Ein (st)reichhaltiges Konzerterlebnis in der Stadtkirche
Die 24-köpfige Formation ist dem Begriff «Streichorchester» in jeder Beziehung voll und ganz gerecht geworden. Natürlich ist das Repertoire begrenzt. Matthias Sager, seit einem Jahr Dirigent, hat eine kluge und geschickte Auswahl mit zwei neuzeitlichen Kompositionen, gefolgt von je einem romantischen und klassischen Beispiel, getroffen.
Das Konzert begann sinnigerweise mit der «Serenade for String Orchestra» von Norman Leyden (1917–2014).

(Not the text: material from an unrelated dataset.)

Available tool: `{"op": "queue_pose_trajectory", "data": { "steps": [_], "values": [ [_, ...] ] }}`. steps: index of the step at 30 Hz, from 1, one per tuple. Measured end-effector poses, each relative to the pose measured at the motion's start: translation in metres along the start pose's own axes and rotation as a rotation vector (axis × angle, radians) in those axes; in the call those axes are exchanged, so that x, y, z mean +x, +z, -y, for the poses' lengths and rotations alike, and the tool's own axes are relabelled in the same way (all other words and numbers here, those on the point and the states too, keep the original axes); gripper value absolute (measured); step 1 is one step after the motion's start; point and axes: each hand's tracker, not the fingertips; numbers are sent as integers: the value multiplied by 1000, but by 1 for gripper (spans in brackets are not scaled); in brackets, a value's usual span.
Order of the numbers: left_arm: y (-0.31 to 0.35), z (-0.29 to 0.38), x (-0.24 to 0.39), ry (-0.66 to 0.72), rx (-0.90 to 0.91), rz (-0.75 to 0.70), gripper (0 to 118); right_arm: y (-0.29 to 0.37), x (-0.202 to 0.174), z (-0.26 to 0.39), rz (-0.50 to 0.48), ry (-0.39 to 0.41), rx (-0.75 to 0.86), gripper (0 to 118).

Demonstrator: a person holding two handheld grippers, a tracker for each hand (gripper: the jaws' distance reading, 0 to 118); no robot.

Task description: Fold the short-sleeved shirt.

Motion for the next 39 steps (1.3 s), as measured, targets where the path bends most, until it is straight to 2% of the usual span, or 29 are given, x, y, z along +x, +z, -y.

Er stand in Beziehung zur Big-Band-Grösse Glenn Miller. Die aufgeführte Serenade war jedoch von ganz anderer Natur, eben wie eine Abendmusik unter freiem Himmel sein soll. Leyden beschreibt in vier Sätzen unterschiedliche abendliche Stimmungsbilder.
Müheloser Stimmungs- und Stilwechsel
Zuerst im «Prelude» locker, fröhlich und heiter. Dann folgt in «Fuge» ein streng aufgebautes marschähnliches Gefüge. Das wird in «Nocturne» durch zärtliche, verträumte Melodik abgelöst. Dem schliesst sich der Morgen an, dargestellt im energischen «Cakewalk» (Kuchengang), der seinen Ursprung in den amerikanischen Südstaaten hat und eine Art Gesellschaftstanz ist. Diese ständigen Stimmungs- und Stilwechsel bewältigte das Orchester mühelos und sehr ausdrucksvoll, mit hörbarer Begeisterung. Eine Eigenschaft, die sich durch das ganze Konzert hindurch bemerkbar machte. Ein Laienorchester musiziert eben hörbar aus Liebe und Freude an der Musik.
Die nachfolgende «Sinfonietta» von Harald Genzmer (1909–2007) übernimmt in Form und Charakter das Vorbild einer grossen Sinfonie, aber in kürzeren vier Sätzen und weniger abgewandelten Motiven. Das Werk beginnt mit einem markanten, kraftvollen Auftakt des ganzen Orchesters. Der zweite Satz ist schneller und wirkt lebendig und bewegt. Dem folgt ein langsames und besinnliches «Andante» mit feierlichem Ausklang. Das Stück schliesst mit bewegten, fast stürmischen Passagen. Wieder überzeugte das Orchester durch präzise Einsätze und Harmonie im Zusammenspiel und Tempo. Das gipfelte in einer langen Passage, in der vom Bass über die Celli zu den Violinen alle punktgenau im Pizzicato die Saiten zupften.
Es gibt viele Sprachen auf dieser Welt und häufig verstehen sie einander nicht oder reden aneinander vorbei. Nur eine ist grenzübergreifend: jene der Musik.
Lieder ohne Worte und sprühendes Finale
Felix Mendelssohn Bartholdy (1809–1847) drückte das so aus: «Nur das Lied kann dasselbe sagen, die gleichen Gefühle wecken.» Dies bestätigten die vier «Lieder ohne Worte» (Opus 102). Darin wird die ganze Gefühlsskala ausgebreitet, «freudvoll und leidvoll, gedankenvoll sein», wie es Goethe sagte. Das war schon beeindruckend, wie das Orchester diese Stimmungsbilder sensibel musikalisch wahrnehmbar machte, ständig zwischen «Andante», «Adagio», «Allegro» und «Presto» wechselnd.
Anders im Schlussspiel, dem «Divertimento in D-Dur» (Opus 136) von Wolfgang Amadeus Mozart (1756–1791). Darin herrscht einzig ungetrübte Freude und Fröhlichkeit, es gilt als Meisterwerk in dieser Beziehung. Mozart schrieb das Stück im Alter von 16 Jahren. Dirigent Matthias Sager mochte da nicht vorne stehen, griff zur Geige und spielte mit. Die Violinen führten feurig das Thema im «Allegro» an, gaben dem «Andante» den Schmelz beseelter Musik, und das «Presto» entfachte nochmals das Feuer lodernder Fröhlichkeit. Es war zu spüren, dass sich dieses Orchester ganz der Muse Musik verpflichtet fühlt und dies auch in die Wahrnehmung des Publikums zu übertragen vermag. Wahrlich: Der Stolz der Stadt ist ihr Orchester!